:: THE TASK ::
For the listing below, work out the number of lines that hold "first" and return that number alone.

:: RAW DATA ::
Segment Open
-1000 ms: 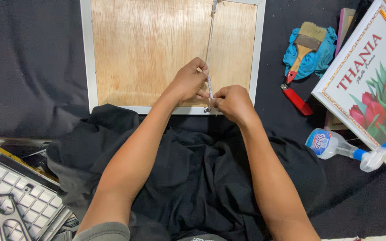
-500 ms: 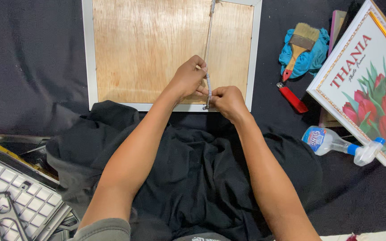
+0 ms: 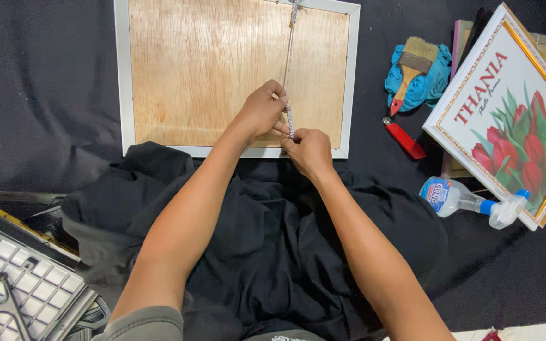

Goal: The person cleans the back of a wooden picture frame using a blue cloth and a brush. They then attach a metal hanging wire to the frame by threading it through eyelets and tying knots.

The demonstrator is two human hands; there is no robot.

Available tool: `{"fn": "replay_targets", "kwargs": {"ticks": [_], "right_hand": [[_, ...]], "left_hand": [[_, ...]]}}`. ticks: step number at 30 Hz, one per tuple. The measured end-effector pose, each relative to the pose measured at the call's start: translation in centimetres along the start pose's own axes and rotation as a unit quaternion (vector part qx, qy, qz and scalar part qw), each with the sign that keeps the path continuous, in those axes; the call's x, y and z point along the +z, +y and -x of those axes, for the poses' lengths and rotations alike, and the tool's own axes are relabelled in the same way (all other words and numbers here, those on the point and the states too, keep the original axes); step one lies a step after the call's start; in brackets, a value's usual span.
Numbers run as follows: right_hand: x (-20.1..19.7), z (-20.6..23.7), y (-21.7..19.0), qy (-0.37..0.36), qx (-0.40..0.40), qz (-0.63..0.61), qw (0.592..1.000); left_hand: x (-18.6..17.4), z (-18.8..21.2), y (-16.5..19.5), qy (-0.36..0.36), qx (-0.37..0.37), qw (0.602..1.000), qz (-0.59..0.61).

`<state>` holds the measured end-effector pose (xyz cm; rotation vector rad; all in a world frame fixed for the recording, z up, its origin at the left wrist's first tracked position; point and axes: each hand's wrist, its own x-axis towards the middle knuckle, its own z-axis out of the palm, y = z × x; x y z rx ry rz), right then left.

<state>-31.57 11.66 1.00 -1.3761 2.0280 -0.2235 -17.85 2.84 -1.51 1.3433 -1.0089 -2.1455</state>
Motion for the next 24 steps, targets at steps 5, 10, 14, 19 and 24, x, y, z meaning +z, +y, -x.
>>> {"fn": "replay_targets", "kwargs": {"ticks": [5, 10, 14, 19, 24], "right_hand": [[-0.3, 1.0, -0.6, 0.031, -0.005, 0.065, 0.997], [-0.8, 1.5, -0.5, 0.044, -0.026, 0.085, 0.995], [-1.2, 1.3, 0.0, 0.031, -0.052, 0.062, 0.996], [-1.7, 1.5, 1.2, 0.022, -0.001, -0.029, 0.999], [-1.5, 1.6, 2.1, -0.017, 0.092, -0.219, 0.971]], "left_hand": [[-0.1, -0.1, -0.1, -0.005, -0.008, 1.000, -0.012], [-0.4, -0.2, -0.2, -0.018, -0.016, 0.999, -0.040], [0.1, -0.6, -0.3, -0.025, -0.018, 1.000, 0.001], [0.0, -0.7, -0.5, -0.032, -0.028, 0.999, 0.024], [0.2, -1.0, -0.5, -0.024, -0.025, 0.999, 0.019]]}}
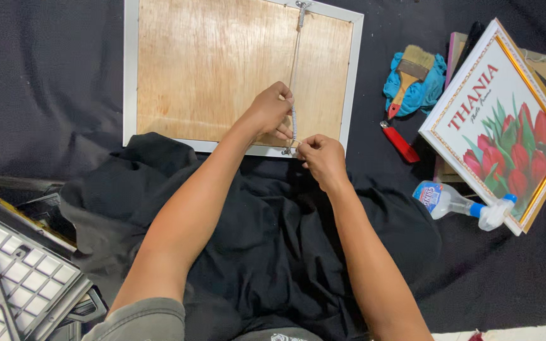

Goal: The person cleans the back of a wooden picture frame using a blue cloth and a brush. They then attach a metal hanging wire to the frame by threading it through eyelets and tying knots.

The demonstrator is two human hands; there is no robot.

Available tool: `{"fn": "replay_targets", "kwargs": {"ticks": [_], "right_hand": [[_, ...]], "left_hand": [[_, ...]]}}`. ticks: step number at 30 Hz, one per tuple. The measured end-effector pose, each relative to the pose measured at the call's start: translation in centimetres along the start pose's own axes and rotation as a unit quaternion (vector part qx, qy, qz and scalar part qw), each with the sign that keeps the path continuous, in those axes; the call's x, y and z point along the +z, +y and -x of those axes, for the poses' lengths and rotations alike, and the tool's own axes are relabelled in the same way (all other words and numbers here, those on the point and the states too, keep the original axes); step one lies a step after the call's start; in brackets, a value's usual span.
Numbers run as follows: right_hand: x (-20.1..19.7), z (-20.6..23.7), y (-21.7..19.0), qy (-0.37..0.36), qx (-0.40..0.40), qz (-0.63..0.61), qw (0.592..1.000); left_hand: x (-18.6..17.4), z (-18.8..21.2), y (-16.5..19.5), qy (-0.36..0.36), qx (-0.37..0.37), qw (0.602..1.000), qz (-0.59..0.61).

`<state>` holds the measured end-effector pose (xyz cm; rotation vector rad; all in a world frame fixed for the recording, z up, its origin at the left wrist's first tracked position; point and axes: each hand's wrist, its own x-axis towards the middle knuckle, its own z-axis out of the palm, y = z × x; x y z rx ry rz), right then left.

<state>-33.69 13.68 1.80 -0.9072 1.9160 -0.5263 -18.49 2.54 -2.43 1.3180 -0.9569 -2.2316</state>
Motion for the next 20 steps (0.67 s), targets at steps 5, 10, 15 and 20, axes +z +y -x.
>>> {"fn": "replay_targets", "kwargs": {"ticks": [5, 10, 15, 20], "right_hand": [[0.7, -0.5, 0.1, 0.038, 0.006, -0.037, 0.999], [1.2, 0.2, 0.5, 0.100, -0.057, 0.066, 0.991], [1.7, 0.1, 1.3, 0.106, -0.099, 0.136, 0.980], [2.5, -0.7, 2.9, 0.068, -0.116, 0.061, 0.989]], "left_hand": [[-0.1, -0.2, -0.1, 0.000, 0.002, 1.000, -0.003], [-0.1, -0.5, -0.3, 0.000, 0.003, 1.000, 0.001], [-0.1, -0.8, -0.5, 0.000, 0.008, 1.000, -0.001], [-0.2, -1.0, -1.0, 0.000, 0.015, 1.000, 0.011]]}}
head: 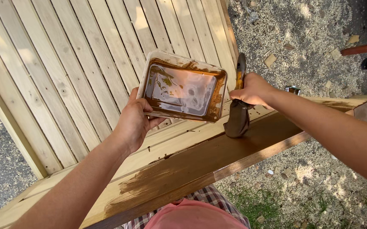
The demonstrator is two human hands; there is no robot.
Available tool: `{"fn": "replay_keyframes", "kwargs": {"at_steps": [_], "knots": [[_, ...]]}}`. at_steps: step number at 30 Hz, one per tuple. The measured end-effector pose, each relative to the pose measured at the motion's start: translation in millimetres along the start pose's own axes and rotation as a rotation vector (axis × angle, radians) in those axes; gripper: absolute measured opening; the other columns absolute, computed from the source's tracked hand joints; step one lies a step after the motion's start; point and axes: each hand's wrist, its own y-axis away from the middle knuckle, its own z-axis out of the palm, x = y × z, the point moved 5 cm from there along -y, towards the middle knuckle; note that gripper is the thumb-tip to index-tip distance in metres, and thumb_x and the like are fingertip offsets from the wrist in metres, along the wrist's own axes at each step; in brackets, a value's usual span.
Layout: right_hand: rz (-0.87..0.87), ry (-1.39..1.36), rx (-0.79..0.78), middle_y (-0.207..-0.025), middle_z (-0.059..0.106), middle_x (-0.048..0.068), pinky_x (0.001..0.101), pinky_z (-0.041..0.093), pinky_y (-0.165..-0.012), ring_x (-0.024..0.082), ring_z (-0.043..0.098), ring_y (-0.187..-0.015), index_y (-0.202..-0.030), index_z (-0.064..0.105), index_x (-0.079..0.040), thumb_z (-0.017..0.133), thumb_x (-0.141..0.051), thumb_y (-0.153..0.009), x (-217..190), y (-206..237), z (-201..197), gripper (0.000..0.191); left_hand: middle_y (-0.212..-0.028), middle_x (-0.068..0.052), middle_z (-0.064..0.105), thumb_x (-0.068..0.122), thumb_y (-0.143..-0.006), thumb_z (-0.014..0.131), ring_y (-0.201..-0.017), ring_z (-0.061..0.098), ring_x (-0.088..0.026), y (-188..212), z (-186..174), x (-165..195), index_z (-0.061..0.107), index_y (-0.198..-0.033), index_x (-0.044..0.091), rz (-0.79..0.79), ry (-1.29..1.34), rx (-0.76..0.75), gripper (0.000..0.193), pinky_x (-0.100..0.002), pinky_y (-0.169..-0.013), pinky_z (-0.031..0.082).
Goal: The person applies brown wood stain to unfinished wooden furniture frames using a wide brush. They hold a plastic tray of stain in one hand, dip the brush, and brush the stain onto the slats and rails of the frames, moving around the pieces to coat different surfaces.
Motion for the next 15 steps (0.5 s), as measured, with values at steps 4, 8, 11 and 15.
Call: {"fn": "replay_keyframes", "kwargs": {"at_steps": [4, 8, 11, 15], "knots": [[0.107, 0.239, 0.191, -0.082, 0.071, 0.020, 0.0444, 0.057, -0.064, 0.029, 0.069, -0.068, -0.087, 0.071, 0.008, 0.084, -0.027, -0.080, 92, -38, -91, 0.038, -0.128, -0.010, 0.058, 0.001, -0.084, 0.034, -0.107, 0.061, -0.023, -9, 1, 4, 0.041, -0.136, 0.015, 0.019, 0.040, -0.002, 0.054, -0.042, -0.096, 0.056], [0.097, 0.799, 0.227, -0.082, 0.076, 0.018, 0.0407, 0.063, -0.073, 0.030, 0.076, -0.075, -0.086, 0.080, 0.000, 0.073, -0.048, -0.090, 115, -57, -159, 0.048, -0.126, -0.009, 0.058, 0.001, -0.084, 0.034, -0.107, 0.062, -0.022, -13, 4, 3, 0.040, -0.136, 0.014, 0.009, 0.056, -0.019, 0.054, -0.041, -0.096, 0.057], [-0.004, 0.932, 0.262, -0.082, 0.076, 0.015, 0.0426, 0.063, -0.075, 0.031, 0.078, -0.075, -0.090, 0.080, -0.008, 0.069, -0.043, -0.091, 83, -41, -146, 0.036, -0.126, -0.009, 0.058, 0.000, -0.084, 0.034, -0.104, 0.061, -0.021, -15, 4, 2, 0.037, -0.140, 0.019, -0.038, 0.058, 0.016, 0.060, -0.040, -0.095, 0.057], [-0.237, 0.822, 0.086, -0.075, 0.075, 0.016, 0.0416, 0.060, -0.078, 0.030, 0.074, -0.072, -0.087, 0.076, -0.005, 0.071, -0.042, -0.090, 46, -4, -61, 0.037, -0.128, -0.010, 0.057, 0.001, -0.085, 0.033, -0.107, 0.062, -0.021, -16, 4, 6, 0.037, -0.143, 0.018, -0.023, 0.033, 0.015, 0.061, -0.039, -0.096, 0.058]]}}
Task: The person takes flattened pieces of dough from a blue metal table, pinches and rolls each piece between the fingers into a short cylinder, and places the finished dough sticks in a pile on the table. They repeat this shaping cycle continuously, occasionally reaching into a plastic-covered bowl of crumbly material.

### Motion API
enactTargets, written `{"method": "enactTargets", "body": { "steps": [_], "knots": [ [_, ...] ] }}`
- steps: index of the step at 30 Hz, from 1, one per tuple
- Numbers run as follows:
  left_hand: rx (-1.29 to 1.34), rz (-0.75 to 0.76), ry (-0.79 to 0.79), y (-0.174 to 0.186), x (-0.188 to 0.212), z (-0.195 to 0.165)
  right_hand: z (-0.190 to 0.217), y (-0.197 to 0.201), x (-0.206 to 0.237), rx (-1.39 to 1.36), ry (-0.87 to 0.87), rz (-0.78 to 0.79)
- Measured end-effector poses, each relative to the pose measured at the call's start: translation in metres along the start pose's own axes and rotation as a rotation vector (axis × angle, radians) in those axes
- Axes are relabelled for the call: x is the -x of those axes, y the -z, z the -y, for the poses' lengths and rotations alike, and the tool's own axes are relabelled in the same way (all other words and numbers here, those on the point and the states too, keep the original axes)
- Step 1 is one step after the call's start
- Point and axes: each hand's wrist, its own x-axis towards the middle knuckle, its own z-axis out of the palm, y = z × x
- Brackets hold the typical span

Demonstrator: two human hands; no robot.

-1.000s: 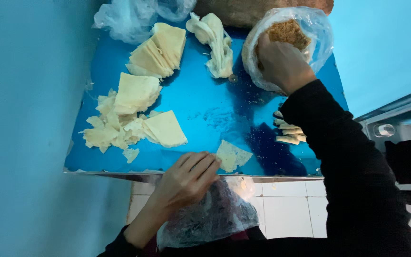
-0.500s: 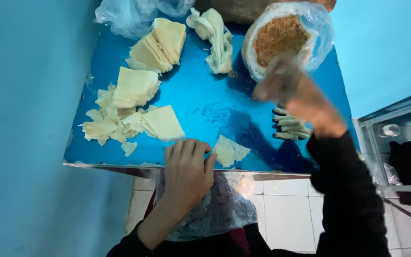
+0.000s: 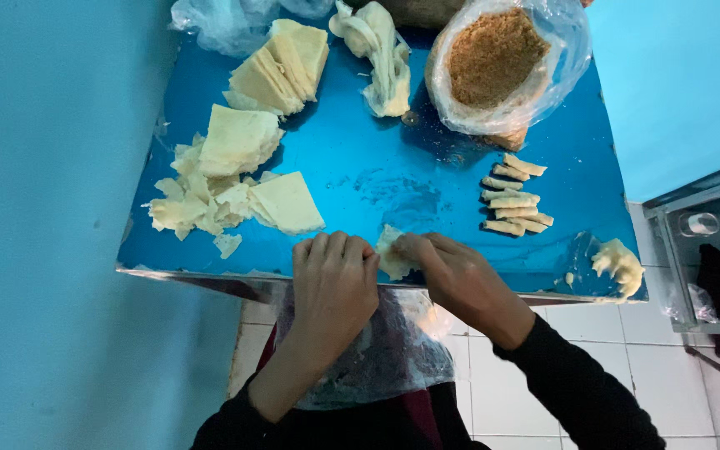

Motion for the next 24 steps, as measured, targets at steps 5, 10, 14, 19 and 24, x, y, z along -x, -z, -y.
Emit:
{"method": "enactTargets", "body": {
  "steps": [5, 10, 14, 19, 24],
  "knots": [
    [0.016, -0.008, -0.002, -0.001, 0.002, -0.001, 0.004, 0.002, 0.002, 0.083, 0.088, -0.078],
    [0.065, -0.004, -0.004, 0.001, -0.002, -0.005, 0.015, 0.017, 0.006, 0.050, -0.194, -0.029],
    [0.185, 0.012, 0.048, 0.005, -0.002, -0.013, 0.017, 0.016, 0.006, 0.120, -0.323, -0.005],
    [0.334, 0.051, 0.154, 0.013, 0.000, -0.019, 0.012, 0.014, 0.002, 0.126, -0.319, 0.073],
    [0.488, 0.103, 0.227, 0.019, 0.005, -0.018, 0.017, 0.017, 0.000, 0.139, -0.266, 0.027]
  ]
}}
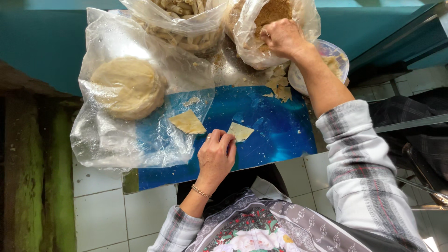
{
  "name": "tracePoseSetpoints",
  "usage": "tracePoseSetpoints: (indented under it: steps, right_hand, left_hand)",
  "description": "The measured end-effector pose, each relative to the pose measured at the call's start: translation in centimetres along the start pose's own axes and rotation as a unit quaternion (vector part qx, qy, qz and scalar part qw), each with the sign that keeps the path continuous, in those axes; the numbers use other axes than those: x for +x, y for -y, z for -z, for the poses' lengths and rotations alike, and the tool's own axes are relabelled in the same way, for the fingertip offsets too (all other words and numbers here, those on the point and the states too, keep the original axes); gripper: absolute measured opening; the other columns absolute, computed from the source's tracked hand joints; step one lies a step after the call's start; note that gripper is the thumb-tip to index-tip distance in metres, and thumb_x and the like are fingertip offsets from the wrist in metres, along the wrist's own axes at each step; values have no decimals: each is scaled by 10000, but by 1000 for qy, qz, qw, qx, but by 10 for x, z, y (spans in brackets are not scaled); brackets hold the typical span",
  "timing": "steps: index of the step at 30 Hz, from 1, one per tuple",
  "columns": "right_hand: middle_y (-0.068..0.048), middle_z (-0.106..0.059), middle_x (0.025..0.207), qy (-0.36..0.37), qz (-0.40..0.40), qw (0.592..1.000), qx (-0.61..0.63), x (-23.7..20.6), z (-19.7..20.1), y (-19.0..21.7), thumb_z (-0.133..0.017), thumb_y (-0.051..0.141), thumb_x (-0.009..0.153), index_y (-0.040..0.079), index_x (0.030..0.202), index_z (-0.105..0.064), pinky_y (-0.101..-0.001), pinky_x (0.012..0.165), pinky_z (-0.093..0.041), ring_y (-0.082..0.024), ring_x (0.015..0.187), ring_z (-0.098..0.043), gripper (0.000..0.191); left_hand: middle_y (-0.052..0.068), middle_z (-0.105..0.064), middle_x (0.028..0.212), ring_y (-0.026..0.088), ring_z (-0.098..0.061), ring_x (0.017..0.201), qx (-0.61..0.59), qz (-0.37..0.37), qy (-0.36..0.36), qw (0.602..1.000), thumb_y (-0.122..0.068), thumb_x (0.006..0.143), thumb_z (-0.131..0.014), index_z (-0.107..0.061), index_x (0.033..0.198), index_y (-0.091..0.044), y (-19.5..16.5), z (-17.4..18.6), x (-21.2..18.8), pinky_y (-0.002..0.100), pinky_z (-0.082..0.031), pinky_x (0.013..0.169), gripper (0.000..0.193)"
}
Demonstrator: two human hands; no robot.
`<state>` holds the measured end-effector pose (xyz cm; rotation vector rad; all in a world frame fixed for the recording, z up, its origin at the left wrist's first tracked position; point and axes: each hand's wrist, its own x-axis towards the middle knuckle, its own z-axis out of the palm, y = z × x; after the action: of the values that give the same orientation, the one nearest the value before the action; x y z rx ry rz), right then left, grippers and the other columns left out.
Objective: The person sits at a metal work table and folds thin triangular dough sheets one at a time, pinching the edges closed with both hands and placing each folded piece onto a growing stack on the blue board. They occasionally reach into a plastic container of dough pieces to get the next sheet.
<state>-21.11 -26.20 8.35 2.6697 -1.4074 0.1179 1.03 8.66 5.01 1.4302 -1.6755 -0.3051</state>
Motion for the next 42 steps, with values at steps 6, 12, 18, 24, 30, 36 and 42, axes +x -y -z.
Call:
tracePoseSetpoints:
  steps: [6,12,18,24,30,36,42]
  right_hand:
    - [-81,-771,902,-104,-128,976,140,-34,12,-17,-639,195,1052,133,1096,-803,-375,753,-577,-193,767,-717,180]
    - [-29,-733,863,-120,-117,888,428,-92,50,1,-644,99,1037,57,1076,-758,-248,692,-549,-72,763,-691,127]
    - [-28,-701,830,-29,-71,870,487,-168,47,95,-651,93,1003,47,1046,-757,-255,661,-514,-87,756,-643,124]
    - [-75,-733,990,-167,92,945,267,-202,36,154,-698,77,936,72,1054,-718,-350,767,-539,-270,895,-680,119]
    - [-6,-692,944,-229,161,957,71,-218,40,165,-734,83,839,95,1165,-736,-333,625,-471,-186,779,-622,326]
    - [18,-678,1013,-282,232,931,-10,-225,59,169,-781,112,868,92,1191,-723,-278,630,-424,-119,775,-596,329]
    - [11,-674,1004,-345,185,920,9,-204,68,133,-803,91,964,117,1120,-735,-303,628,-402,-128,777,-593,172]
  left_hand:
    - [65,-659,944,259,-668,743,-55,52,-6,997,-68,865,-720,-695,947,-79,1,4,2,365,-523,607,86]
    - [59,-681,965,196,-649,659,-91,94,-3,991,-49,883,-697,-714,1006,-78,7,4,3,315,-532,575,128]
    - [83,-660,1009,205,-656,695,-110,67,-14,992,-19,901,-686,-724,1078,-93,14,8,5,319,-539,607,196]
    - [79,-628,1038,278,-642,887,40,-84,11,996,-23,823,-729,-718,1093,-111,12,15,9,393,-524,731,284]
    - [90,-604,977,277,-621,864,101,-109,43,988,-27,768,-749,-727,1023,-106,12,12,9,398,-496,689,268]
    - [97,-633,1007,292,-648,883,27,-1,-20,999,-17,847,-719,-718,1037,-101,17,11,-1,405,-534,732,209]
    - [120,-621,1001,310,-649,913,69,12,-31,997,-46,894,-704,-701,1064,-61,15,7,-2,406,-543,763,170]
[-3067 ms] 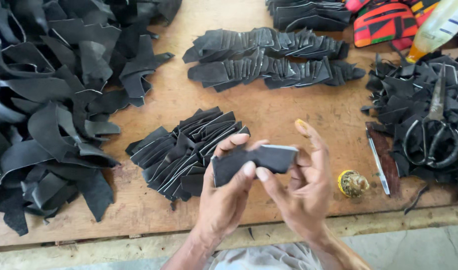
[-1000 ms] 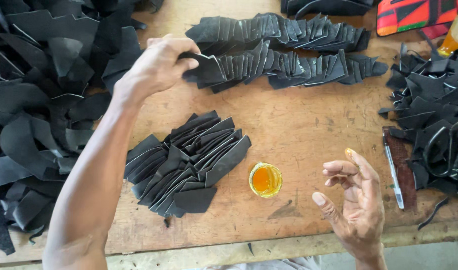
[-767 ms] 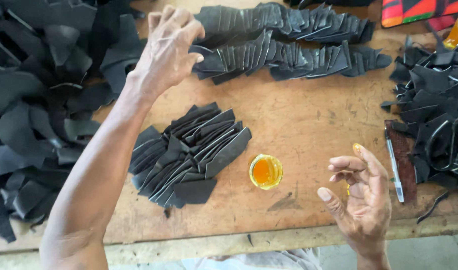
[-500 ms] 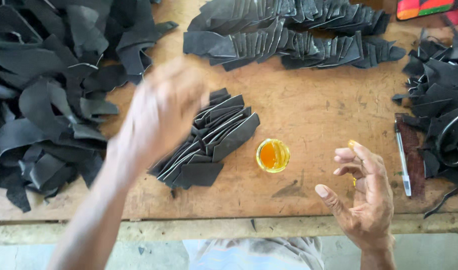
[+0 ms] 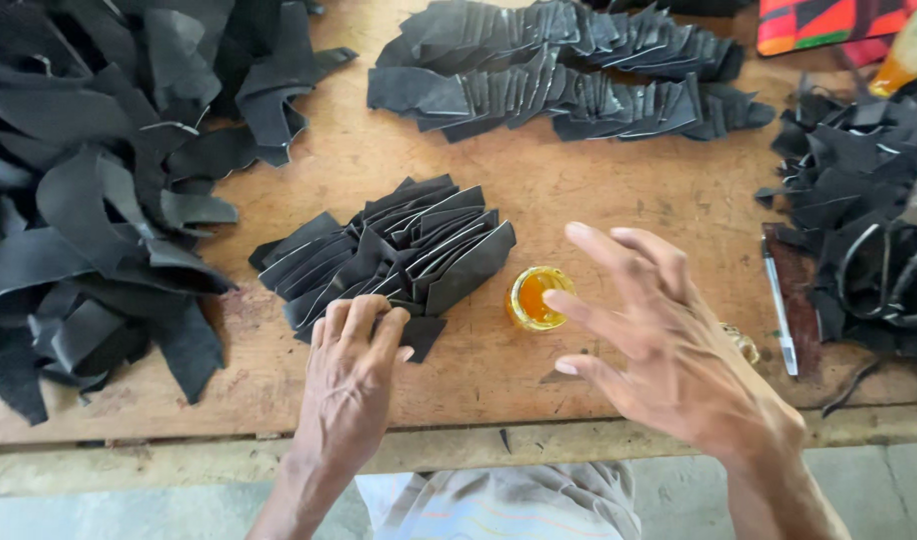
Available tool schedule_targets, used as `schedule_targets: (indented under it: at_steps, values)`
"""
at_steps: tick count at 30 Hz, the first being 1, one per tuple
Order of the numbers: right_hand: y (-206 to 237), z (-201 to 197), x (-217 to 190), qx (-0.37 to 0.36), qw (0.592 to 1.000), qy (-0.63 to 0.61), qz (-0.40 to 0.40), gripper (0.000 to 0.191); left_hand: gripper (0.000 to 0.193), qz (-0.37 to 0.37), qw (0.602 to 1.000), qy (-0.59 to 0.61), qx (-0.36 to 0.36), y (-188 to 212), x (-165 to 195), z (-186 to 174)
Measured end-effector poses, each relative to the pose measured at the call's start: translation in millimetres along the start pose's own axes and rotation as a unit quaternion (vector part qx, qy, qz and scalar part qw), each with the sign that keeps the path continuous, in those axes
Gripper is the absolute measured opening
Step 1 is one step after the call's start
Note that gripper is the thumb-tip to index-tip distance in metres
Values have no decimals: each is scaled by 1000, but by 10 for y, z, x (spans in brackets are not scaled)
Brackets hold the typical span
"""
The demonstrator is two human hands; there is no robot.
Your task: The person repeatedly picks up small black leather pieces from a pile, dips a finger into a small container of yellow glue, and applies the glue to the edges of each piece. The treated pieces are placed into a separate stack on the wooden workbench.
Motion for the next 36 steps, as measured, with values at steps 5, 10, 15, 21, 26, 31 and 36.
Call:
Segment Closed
:: EXERCISE ANSWER ::
4